Adding functions involves combining two function expressions to form a new expression. Consider the functions \(f(x) = x^2 - 2\) and \(g(x) = 3x\). To add these functions, you calculate

• \((f+g)(x) = f(x) + g(x)\)
• Plug in the expressions: \((x^2 - 2) + 3x\)
• Simplify to get: \(x^2 + 3x - 2\)

This operation combines the terms of the functions, so make sure to keep track of like terms. The result is a new function, representing the sum of input values from the original functions. The new function, \(x^2 + 3x - 2\), provides a straightforward way to understand how two functions combine their effects on each value of \(x\).
Adding functions is particularly useful when you want to consider cumulative effects, like summing forces or costs modeled by separate functions.

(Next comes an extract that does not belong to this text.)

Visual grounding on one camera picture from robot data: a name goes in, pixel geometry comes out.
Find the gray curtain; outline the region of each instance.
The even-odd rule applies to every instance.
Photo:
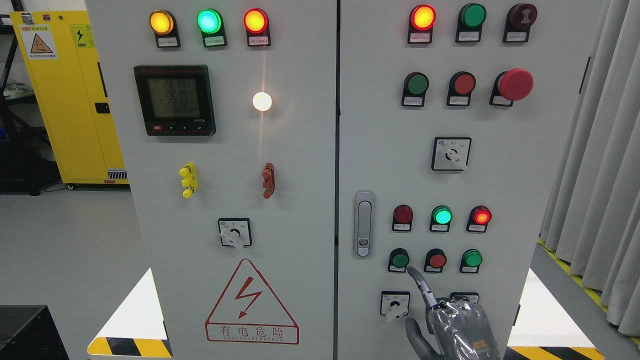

When subtracting functions, you focus on finding the difference between two function expressions. For \(f(x) = x^2 - 2\) and \(g(x) = 3x\), follow these steps:

• Calculate: \((f-g)(x) = f(x) - g(x)\)
• Insert the expressions: \((x^2 - 2) - 3x\)
• Simplify to obtain: \(x^2 - 3x - 2\)

When subtracting, keep an eye on the signs. It's crucial because subtracting affects both the terms and their coefficients. Subtraction reveals how one function counteracts or decreases the value of another across their domains. This skill is useful, for example, in scenarios where you're analyzing differences in elevation between two functions representing heights.

Multiplying functions means determining how one function scales another. For \(f(x) = x^2 - 2\) and \(g(x) = 3x\), the process is as follows:

• Compute: \((f\cdot g)(x) = f(x) \cdot g(x)\)
• Apply the expressions: \((x^2 - 2) \cdot 3x\)
• Distribute to get: \(3x^3 - 6x\)

This operation is about combining effects—like how an increase in one factor scales another. The distributive property is your primary tool here, ensuring you apply each term in one expression to every term in the other.
Function multiplication is useful for modeling interactions between varying factors, like how changing weather might amplify seasonal effects on temperature, described by different functions.

Dividing functions involves determining how one function affects the scalings of another through division. Given \(f(x) = x^2 - 2\) and \(g(x) = 3x\), you handle this calculation by:

• Set up: \(\left(\frac{f}{g}\right)(x) = \frac{f(x)}{g(x)}\)
• Input the expressions: \(\frac{x^2 - 2}{3x}\)
• Simplify: \(\frac{x}{3} - \frac{2}{3x}\)

Ensure that the denominator is not zero to avoid undefined scenarios. Dividing functions helps understand ratios or rates, providing insight into how one variable proportionally affects another.
This operation is often seen in physics or economics, where one function might represent costs and the other quantities, enabling analysis of cost per unit or efficiency.